▶ _Task brief_
Lines from the one containing "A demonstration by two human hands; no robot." through the last line of the data below are to be returned exactly; leave out the rest.

▶ _Data section_
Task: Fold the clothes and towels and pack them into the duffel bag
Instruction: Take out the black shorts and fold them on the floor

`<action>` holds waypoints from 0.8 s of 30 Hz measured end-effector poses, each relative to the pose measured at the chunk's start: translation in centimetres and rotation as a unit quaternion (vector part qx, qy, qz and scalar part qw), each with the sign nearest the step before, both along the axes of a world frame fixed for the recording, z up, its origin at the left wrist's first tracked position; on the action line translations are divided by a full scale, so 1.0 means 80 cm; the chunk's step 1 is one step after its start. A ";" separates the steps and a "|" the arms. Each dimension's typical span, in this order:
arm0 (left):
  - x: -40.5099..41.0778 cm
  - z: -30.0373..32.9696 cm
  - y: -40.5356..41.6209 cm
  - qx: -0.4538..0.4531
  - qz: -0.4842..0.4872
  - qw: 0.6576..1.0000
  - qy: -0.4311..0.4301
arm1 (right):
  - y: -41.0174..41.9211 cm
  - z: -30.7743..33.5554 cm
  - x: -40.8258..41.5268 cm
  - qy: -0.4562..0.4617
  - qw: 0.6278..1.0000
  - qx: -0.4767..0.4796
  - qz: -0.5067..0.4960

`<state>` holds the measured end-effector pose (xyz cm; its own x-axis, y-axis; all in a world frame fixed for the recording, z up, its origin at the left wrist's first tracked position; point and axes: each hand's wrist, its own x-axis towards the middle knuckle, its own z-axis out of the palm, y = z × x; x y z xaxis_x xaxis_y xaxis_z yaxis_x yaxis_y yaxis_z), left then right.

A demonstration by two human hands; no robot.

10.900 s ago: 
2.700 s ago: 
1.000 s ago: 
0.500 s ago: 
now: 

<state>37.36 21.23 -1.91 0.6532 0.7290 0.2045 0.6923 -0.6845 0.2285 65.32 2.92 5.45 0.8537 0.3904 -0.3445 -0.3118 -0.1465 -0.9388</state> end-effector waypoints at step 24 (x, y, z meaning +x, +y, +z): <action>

▶ _Solution_
A demonstration by two human hands; no robot.

10.900 s ago: 
2.700 s ago: 
1.000 s ago: 
0.500 s ago: 
now: 

<state>37.36 21.23 -1.91 0.6532 0.7290 0.2045 0.6923 -0.6845 0.2285 65.32 2.92 5.45 0.8537 0.3904 -0.3445 -0.3118 -0.1465 -0.9388</state> end-effector waypoints at step 24 (x, y, z meaning +x, +y, +z): <action>

Nothing further is needed to complete the exercise.